[EXERCISE AIM]:
Copy exactly the lines that run from the top of the listing to the line containing "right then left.", both ends included, and omit the pictures.

[DATA IN THIS EXERCISE]:
________________________

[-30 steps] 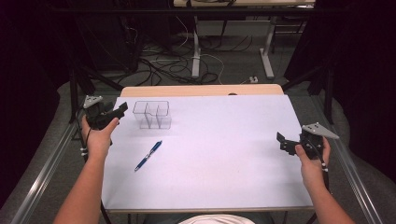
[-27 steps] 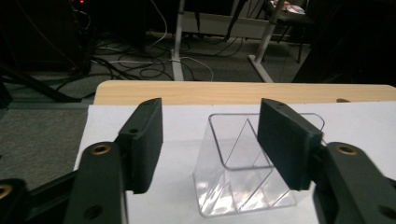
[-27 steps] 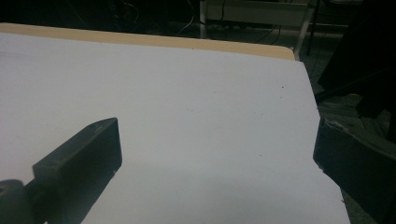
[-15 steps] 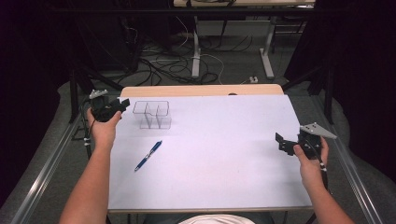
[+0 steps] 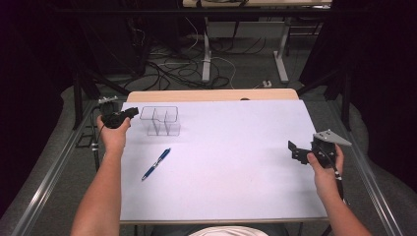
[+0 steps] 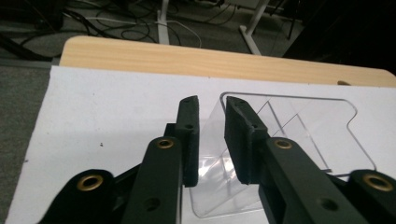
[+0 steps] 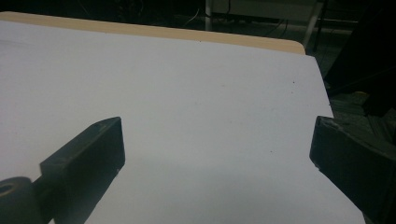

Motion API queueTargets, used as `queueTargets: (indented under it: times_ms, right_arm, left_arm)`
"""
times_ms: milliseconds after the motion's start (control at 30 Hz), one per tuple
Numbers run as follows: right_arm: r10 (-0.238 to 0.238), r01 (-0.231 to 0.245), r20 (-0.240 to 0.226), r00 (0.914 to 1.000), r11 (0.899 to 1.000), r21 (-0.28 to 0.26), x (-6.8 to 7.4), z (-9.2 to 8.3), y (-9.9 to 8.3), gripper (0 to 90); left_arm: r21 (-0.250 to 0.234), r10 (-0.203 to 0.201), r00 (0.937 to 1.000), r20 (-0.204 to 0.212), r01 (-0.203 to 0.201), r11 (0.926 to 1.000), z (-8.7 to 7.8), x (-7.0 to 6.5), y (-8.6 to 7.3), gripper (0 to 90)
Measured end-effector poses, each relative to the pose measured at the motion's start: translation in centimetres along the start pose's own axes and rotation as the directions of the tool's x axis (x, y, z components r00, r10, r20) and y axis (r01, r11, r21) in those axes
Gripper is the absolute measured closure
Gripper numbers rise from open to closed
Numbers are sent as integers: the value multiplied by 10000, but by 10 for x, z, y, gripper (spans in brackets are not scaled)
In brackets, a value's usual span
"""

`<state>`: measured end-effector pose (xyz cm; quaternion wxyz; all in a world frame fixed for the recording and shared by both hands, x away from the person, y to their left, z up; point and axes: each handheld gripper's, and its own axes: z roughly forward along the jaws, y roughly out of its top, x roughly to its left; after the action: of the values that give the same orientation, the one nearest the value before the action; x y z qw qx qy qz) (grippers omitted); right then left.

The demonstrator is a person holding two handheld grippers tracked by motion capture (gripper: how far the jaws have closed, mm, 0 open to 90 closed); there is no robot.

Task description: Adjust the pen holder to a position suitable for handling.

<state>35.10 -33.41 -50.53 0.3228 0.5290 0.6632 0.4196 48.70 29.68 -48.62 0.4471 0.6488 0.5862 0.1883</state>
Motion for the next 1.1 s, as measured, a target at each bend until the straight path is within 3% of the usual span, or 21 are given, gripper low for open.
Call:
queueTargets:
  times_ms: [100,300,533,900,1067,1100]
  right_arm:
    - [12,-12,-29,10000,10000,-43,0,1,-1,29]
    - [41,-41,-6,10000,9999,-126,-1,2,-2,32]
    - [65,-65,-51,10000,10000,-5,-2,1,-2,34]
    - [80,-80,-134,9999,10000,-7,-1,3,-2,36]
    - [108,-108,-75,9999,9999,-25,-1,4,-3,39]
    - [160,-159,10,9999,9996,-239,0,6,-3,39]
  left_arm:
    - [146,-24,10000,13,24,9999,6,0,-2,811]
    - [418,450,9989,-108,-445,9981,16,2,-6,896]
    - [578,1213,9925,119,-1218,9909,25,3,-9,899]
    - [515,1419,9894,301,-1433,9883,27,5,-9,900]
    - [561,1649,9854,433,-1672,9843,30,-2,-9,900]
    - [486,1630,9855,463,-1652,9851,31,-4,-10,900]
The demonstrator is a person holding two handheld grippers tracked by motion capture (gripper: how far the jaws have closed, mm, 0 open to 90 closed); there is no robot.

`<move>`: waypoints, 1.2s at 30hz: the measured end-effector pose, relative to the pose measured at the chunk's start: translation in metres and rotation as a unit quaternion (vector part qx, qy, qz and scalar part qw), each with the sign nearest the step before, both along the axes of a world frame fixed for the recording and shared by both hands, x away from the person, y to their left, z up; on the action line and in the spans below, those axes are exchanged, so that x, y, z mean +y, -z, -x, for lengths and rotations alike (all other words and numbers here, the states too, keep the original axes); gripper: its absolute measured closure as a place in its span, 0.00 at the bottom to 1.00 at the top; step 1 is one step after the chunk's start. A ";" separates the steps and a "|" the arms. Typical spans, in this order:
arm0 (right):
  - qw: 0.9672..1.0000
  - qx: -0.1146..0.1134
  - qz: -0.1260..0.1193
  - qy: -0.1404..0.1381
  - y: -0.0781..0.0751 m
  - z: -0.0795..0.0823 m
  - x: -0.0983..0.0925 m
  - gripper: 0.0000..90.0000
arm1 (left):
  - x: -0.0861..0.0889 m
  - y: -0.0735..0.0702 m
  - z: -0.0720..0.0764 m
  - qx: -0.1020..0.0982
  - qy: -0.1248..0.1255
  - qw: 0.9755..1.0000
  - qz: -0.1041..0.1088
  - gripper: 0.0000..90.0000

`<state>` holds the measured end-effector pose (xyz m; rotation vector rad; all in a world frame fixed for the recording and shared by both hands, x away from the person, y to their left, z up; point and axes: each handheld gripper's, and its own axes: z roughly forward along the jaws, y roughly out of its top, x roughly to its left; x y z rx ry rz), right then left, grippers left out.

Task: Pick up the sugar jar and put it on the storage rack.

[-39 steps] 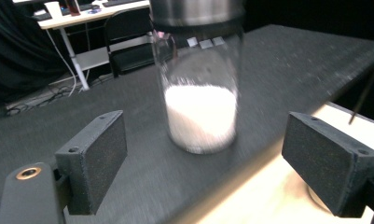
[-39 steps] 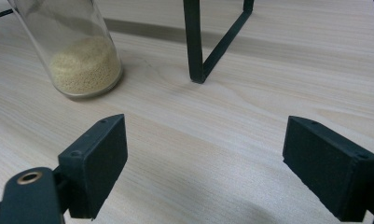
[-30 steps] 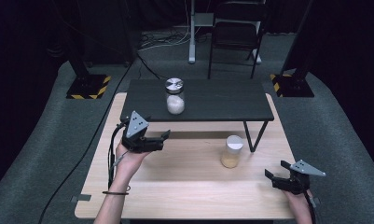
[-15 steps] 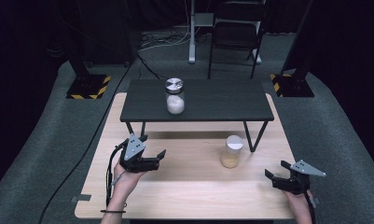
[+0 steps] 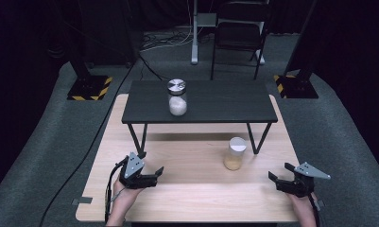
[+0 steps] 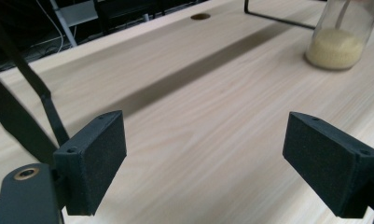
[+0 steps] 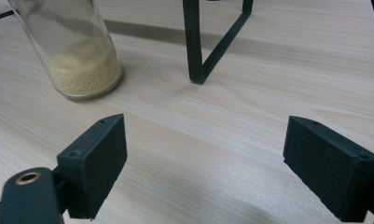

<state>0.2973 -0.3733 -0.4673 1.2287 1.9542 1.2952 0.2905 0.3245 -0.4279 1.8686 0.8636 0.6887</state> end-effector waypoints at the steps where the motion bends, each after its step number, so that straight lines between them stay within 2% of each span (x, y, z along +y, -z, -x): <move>1: 1.000 0.000 0.000 0.000 0.000 0.000 0.000 0.14 | 0.001 0.003 0.001 0.001 0.000 1.000 -0.003 0.15; 3: 1.000 -0.001 0.001 0.000 0.000 0.000 0.000 0.14 | 0.001 0.009 0.003 0.004 0.002 1.000 -0.014 0.15; 6: 1.000 -0.002 0.001 0.001 0.000 0.001 0.001 0.14 | 0.004 0.018 0.007 0.010 -0.001 1.000 -0.012 0.15; 9: 1.000 0.000 0.002 0.001 0.000 0.001 0.001 0.14 | 0.006 0.026 0.012 0.003 -0.005 1.000 -0.015 0.15; 12: 1.000 -0.002 0.002 0.001 0.000 0.001 0.001 0.14 | 0.008 0.031 0.014 0.003 -0.008 1.000 -0.009 0.15; 13: 1.000 -0.002 0.001 0.001 0.000 0.001 0.001 0.14 | 0.011 0.033 0.014 0.013 -0.006 1.000 0.001 0.15; 16: 1.000 -0.002 0.000 0.003 0.000 0.001 0.001 0.14 | 0.012 0.035 0.014 0.013 -0.005 1.000 0.003 0.15; 22: 1.000 -0.001 0.000 0.004 0.000 0.001 0.001 0.14 | 0.008 0.037 0.013 0.014 -0.009 1.000 -0.015 0.15; 36: 1.000 -0.002 0.002 0.001 0.000 0.001 0.001 0.14 | 0.009 0.038 0.013 0.014 -0.020 1.000 -0.010 0.15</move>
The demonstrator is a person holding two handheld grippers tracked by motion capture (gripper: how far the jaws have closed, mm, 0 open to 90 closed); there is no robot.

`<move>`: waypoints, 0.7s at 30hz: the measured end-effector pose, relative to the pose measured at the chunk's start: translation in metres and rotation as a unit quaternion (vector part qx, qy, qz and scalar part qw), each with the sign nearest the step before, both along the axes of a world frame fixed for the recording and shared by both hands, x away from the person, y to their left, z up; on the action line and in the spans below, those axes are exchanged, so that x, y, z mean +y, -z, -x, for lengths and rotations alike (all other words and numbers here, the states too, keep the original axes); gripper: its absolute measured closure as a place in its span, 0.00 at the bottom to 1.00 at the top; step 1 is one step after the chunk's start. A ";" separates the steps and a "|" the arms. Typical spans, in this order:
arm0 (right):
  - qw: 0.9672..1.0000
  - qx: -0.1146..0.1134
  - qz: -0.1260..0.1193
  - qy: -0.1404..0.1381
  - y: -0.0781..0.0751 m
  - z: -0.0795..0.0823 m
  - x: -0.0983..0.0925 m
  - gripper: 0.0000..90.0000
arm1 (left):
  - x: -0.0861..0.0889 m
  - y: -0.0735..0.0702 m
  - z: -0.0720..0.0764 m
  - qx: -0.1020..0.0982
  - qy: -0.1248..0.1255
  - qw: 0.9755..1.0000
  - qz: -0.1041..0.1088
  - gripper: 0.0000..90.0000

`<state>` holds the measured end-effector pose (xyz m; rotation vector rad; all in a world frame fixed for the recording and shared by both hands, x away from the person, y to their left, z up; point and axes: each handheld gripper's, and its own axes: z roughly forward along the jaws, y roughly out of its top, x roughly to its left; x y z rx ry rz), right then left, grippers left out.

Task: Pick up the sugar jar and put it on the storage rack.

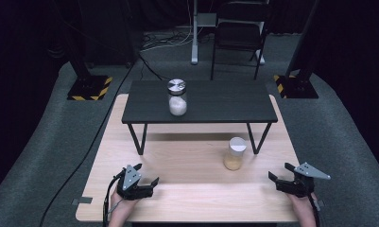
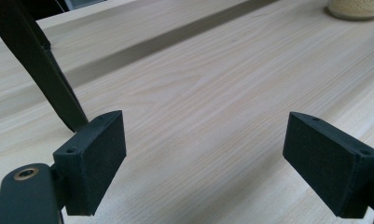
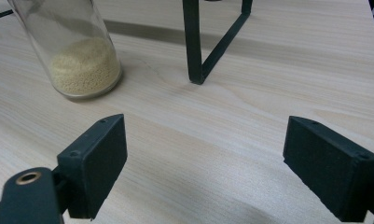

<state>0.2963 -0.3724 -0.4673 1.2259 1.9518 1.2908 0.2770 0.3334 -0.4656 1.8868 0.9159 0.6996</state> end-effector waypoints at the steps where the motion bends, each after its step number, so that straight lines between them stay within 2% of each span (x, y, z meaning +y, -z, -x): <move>1: 1.000 0.001 0.000 0.000 0.000 0.000 0.000 0.14 | 0.000 0.000 0.000 0.001 0.000 1.000 0.001 0.15; 21: 1.000 0.002 0.003 0.000 -0.001 0.000 0.001 0.14 | 0.000 0.000 -0.001 0.002 -0.002 1.000 0.002 0.15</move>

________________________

[RESPONSE TO THIS EXERCISE]:
[-30 steps] 
[-27 steps] 
[-27 steps] 
[-15 steps] 
[+0 steps] 
[+0 steps] 
[+0 steps] 

Motion API queueTargets, used as `queueTargets: (indented under it: times_ms, right_arm, left_arm)`
"""
times_ms: milliseconds after the motion's start (control at 30 Hz), one per tuple
Numbers run as follows: right_arm: r10 (-0.238 to 0.238), r01 (-0.231 to 0.245), r20 (-0.240 to 0.226), r00 (0.914 to 1.000), r11 (0.899 to 1.000), r21 (-0.28 to 0.26), x (-6.8 to 7.4), z (-9.2 to 8.3), y (-9.9 to 8.3), gripper (0 to 90); left_arm: r21 (-0.250 to 0.234), r10 (-0.203 to 0.201), r00 (0.937 to 1.000), r20 (-0.204 to 0.212), r01 (-0.203 to 0.201), r11 (0.926 to 1.000), z (-8.7 to 7.8), x (-7.0 to 6.5), y (-8.6 to 7.3), gripper (0 to 90)
Measured end-effector poses, each relative to the pose measured at the motion's start: translation in centimetres along the start pose's own axes and rotation as the directions of the tool's x axis (x, y, z components r00, r10, r20) and y axis (r01, r11, r21) in those axes
Gripper is the absolute measured closure
Gripper numbers rise from open to closed
Numbers are sent as integers: the value multiplied by 10000, but by 10 for x, z, y, gripper (spans in brackets are not scaled)
In brackets, a value's usual span
"""

`<state>`: measured end-effector pose (xyz cm; quaternion wxyz; all in a world frame fixed for the recording and shared by both hands, x away from the person, y to their left, z up; point and axes: each handheld gripper's, and its own axes: z roughly forward along the jaws, y roughly out of its top, x roughly to its left; after the action: of the values that give the same orientation, the one nearest the value before the action; x y z qw qx qy qz) (grippers omitted); right then left.

That completes the response to the exercise.